Highlights & Insights

  • Collapsing Box Detection into Sequence Prediction: Using PAPP tokens makes coordinates part of the structural sequence, allowing the removal of the bbox decoder during inference. This "geometric tokenization" is a template for tasks requiring simultaneous structure and coordinate outputs, such as layout analysis.
  • Draft-model-free Speculative Decoding: Leveraging row regularity, the authors use analytic rules to generate speculative blocks, avoiding the cost of training/maintaining a draft model. This is applicable to any task with highly structured, rule-predictable sequences.
  • Hybrid Selection as Engineering Wisdom: Instead of a "one-model-fits-all" approach, the authors use a neural main path and a classical CV fallback, selecting the best via consistency. This balances robustness and geometric precision.
  • Decoupling OCR and Structure: Swapping the external OCR model allows for easy multi-language adaptation without retraining the core structural model.

Limitations & Future Work

  • Overall accuracy remains highly dependent on the quality of the external OCR; box errors can propagate to structure recognition.
  • RBIS is effective only for tables with clear geometric boundaries and fails on irregular or complex layouts.
  • Speculative decoding gains rely on "row pattern repetition"; it provides no benefit (and risks overhead) for tables where every row is unique.
  • Proposed improvements: Replacing flood-fill in RBIS with a learnable lightweight segmentation head, or enabling adaptive speculative decoding to skip speculation on irregular tables.
  • vs. OTSL / SPRINT: While both uses condensed table languages, PIX-TAB adds pixel coordinates, enabling direct box reconstruction and rule-based speculative acceleration.
  • vs. MTL-TabNet: PIX-TAB inherits the shared encoder multi-task backbone but demotes the bbox head to "training-only," reducing inference overhead and error sources.
  • vs. VLMs (UniTable/OmniParser): Large VLMs are too heavy for edge devices; PIX-TAB achieves 3× acceleration on mobile with comparable accuracy using a 480px input model.
  • vs.

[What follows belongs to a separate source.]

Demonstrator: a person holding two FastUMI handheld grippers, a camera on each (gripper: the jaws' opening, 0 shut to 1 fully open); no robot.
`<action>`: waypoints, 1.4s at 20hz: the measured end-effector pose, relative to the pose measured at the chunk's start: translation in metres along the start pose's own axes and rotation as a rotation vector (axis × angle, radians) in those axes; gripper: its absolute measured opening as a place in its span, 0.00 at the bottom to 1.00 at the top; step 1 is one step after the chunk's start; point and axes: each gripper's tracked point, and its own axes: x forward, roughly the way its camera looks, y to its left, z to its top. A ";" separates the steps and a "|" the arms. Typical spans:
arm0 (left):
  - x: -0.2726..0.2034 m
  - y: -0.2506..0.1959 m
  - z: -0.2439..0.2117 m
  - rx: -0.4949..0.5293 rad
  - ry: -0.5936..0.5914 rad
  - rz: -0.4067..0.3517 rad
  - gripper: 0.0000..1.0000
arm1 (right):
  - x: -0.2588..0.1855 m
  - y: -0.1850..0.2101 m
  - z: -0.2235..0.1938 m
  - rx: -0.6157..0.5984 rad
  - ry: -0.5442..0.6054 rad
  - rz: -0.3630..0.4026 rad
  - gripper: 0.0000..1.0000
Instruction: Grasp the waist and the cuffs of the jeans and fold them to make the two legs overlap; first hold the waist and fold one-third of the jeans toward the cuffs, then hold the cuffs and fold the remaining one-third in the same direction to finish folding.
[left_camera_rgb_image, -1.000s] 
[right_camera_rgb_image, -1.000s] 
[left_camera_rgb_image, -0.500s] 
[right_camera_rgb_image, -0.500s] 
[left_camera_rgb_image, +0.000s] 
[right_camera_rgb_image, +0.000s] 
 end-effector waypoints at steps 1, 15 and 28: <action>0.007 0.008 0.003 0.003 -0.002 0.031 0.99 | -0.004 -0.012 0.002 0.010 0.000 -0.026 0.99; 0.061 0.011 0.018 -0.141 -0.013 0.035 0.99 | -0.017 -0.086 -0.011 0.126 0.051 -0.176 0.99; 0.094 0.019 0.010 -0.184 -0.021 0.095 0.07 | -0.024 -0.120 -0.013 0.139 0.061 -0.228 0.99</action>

Classical Speculative Decoding (draft-then-verify): Unlike standard methods requiring a secondary neural network (draft model), PIX-TAB uses analytic rules to generate candidates, incurring zero extra model calls.

Rating

  • Novelty: ⭐⭐⭐⭐ The combination of PAPP tokens, analytic speculative decoding, and flood-fill fallback is clever, though individual components are engineering-driven.
  • Experimental Thoroughness: ⭐⭐⭐⭐ Covers main results, speed, ablation, edge performance, and synthetic data, though some FPS comparisons are missing for complex tables.
  • Writing Quality: ⭐⭐⭐ Clear logic and good diagrams, though CVF version formulas suffer from OCR breaks and some ambiguous phrasing.
  • Value: ⭐⭐⭐⭐ High practical value for edge deployment and language-agnostic table recognition with reusable engineering insights.